Each line from the one with "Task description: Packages" to the final line of the data must be reproduced exactly, and no other line may appear.

════

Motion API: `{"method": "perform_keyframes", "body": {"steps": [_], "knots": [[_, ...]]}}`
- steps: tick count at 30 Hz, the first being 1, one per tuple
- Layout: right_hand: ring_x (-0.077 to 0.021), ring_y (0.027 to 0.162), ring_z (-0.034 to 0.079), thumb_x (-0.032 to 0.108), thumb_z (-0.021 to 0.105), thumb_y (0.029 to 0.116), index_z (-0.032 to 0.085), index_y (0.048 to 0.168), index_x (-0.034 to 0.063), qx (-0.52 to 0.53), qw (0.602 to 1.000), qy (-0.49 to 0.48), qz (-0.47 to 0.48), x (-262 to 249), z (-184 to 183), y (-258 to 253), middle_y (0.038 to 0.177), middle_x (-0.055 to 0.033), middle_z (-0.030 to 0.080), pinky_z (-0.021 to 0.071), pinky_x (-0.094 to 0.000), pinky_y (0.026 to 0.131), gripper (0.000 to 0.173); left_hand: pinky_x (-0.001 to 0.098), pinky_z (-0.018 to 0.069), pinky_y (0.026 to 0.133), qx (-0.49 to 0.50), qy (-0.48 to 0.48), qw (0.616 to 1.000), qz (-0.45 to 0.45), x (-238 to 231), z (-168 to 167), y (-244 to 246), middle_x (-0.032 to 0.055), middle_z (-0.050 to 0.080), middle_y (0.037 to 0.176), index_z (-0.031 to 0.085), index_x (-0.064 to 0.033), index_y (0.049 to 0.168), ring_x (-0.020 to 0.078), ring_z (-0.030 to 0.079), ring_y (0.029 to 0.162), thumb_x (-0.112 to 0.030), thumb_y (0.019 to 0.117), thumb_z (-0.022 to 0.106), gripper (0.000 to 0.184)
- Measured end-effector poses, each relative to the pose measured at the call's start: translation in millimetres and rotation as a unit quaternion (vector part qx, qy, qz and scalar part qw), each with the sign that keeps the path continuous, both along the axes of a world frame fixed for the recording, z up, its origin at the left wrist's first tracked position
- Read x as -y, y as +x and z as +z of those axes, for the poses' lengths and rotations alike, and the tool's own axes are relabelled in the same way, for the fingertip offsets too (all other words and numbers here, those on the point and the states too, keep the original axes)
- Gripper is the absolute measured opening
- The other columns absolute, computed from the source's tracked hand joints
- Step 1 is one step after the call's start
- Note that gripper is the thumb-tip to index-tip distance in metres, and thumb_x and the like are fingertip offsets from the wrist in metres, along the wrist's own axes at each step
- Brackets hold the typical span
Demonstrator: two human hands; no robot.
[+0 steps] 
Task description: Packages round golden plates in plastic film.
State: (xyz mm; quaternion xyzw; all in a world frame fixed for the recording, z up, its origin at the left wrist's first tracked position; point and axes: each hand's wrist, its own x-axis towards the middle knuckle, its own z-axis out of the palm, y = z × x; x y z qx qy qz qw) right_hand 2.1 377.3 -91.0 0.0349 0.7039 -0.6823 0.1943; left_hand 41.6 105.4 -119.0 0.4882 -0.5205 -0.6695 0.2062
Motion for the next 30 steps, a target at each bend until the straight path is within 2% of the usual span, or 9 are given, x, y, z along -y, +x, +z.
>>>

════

EXPECTED ANSWER =
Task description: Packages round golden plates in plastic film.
State: (xyz mm; quaternion xyzw; all in a world frame fixed for the recording, z up, its origin at the left wrist's first tracked position; point and axes: each hand's wrist, its own x-axis towards the middle knuckle, its own z-axis out of the palm, y = z × x; x y z qx qy qz qw) right_hand 2.1 377.3 -91.0 0.0349 0.7039 -0.6823 0.1943; left_hand 41.6 105.4 -119.0 0.4882 -0.5205 -0.6695 0.2062
Motion for the next 30 steps, a target at each bend until the straight path is within 2% of the usual span, or 9 are given, x, y, z along -y, +x, +z.
>>>

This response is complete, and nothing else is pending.